Já do lado do público, resultado da resistência mais ou menos consciente ou organizada, diversas práticas e instituições marginalizadas experimentam diferentes trajetórias. A mais paradigmática – mais antiga e generalizada – de que se originam diversas outras, são os cineclubes. Mas também as cinematecas, os festivais de cinema, uma parte da crítica, os estudos universitários de cinema. Várias formas de produção e de estéticas de representação também evoluem fora ou em diferentes níveis de marginalidade em relação ao cinema comercial: a estas podemos chamar de cinemas do público. Evidentemente, são também apropriadas e agregadas aos mercados em alguma medida, conforme o caso. Ou são adotadas e protegidas pelo Estado, na atribuição clássica deste, de evitar o conflito. Mas, sem produzir lucro, sua dinâmica experimenta uma margem variável de autonomia em relação ao capital.

Os cinemas do público

Não apenas excluídos dos mercados, mas igualmente desconsiderados – pelo menos até muito recentemente – pela maioria das instituições sociais, como a imprensa e a universidade, a teoria e a história do cinema, essas formas são denominadas sempre em alguma medida pela sua excepcionalidade em relação ao modelo hegemônico (e, não raro, de forma pejorativa): cinema amador, cinema de família, cinema experimental, cinema científico, cinema de vanguarda, cinema operário, cinema negro, cinema feminista, cinema LGBT. Mas também, em grande medida, o cinema documentário, e até mesmos os cinemas nacionais, sobretudo nos países “não produtores” ou onde a produção não encontra mercado ou não consegue se industrializar em alguma medida.

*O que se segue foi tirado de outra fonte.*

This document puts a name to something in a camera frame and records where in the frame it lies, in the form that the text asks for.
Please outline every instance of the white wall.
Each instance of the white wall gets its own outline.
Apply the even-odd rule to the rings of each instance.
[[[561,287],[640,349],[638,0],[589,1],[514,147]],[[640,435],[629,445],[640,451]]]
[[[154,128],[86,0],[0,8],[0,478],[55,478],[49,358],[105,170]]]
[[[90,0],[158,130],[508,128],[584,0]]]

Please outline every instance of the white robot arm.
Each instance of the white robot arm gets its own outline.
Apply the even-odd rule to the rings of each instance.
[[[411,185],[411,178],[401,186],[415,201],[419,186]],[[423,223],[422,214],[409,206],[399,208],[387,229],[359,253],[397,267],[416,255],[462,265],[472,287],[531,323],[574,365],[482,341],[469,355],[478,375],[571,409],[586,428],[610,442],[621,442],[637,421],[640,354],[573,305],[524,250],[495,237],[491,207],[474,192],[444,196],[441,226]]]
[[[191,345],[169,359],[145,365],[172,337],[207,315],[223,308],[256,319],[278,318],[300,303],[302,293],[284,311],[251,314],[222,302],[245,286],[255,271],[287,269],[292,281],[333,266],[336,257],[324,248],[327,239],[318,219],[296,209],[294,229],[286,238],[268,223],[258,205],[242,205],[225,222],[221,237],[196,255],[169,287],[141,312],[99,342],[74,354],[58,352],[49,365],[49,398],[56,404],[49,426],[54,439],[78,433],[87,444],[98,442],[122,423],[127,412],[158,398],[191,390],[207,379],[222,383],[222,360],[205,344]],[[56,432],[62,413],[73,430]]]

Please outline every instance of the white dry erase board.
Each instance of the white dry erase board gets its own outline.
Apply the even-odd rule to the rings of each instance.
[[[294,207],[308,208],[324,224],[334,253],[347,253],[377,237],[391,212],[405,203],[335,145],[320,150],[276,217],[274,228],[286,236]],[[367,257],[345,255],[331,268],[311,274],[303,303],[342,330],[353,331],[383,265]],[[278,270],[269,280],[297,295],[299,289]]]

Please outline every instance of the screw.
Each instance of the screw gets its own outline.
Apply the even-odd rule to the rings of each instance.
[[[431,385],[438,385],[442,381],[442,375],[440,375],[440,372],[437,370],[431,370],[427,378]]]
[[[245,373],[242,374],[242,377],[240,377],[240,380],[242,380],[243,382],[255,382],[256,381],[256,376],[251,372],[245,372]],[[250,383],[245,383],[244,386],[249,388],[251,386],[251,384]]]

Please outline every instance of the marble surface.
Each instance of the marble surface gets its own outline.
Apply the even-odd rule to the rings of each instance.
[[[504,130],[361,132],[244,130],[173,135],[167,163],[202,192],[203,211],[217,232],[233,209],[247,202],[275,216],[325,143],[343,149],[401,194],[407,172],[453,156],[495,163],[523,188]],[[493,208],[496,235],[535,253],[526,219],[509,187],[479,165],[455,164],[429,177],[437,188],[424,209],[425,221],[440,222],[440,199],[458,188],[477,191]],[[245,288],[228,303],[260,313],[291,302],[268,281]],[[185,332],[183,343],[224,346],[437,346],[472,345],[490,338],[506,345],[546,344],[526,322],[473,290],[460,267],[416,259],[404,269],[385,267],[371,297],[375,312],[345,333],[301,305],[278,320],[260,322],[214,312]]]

Essas classificações, obviamente, são mais ideológicas que qualquer coisa. Os estudos de cinema estão hoje tentando incorporar essas práticas em uma teoria mais geral do cinema, já que a existente foi claramente abalada pela diversificação do universo audiovisual. No plano sócio-econômico vivemos outra batalha, que podíamos chamar de batalha das redes sociais, ou da apropriação dos espaços virtuais – políticos, econômicos, ideológicos, estéticos.

Estes “cinemas” têm todos uma relação muito próxima com os movimentos cineclubistas seus contemporâneos ou conterrâneos – e nem sempre de harmonia. A revolução audiovisual em andamento, além de reposicionar essas práticas e instituições, está criando novas, e todas elas são indispensáveis para a criação de um projeto de cineclubismo que pretenda se ajustar aos novos tempos e continuar a exercer um papel de organização representativa do público no campo do audiovisual.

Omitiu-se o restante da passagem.